> **Task objective**
Only lines that contain the string "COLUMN" should be returned from the material below.

> **Data block**
•••••

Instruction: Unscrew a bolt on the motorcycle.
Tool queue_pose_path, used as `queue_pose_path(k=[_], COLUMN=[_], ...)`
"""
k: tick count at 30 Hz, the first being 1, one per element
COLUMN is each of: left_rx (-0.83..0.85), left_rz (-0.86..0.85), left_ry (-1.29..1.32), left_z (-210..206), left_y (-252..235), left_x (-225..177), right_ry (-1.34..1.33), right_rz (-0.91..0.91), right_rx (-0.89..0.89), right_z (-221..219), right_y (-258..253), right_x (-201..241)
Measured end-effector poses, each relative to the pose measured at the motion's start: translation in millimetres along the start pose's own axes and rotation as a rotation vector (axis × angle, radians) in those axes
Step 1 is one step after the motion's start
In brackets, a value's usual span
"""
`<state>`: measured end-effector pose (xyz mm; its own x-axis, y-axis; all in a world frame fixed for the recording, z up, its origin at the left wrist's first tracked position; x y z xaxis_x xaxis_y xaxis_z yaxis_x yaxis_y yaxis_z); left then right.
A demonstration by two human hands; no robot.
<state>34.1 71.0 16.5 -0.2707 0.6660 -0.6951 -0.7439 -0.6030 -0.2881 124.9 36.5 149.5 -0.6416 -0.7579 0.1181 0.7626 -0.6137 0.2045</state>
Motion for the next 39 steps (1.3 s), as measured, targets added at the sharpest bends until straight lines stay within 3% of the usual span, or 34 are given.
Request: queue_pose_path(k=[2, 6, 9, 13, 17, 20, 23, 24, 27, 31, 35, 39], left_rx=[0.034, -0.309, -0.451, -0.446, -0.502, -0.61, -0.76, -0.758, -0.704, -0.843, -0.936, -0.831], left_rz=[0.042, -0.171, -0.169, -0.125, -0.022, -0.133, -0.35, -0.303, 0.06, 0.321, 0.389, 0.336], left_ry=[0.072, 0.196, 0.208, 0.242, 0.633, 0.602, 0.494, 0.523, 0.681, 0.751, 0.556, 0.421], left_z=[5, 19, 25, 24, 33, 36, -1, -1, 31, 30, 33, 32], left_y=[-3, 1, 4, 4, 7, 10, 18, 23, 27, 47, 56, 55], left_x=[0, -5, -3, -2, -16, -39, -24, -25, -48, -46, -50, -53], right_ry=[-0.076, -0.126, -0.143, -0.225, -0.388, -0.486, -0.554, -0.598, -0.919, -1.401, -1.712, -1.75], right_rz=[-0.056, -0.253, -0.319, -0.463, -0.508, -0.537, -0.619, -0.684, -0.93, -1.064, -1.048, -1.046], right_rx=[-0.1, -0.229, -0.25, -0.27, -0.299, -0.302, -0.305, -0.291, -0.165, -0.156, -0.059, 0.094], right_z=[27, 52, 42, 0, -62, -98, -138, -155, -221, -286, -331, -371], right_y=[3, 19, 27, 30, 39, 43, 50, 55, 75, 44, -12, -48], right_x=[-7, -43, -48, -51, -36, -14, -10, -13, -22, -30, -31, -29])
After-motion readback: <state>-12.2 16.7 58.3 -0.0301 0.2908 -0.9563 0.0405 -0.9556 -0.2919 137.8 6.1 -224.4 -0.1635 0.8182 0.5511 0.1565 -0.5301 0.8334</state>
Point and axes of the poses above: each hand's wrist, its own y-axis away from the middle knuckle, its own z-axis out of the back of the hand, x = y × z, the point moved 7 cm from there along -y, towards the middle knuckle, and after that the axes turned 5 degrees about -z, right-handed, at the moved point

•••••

> **Response to the task**
Tool queue_pose_path, used as `queue_pose_path(k=[_], COLUMN=[_], ...)`
COLUMN is each of: left_rx (-0.83..0.85), left_rz (-0.86..0.85), left_ry (-1.29..1.32), left_z (-210..206), left_y (-252..235), left_x (-225..177), right_ry (-1.34..1.33), right_rz (-0.91..0.91), right_rx (-0.89..0.89), right_z (-221..219), right_y (-258..253), right_x (-201..241)

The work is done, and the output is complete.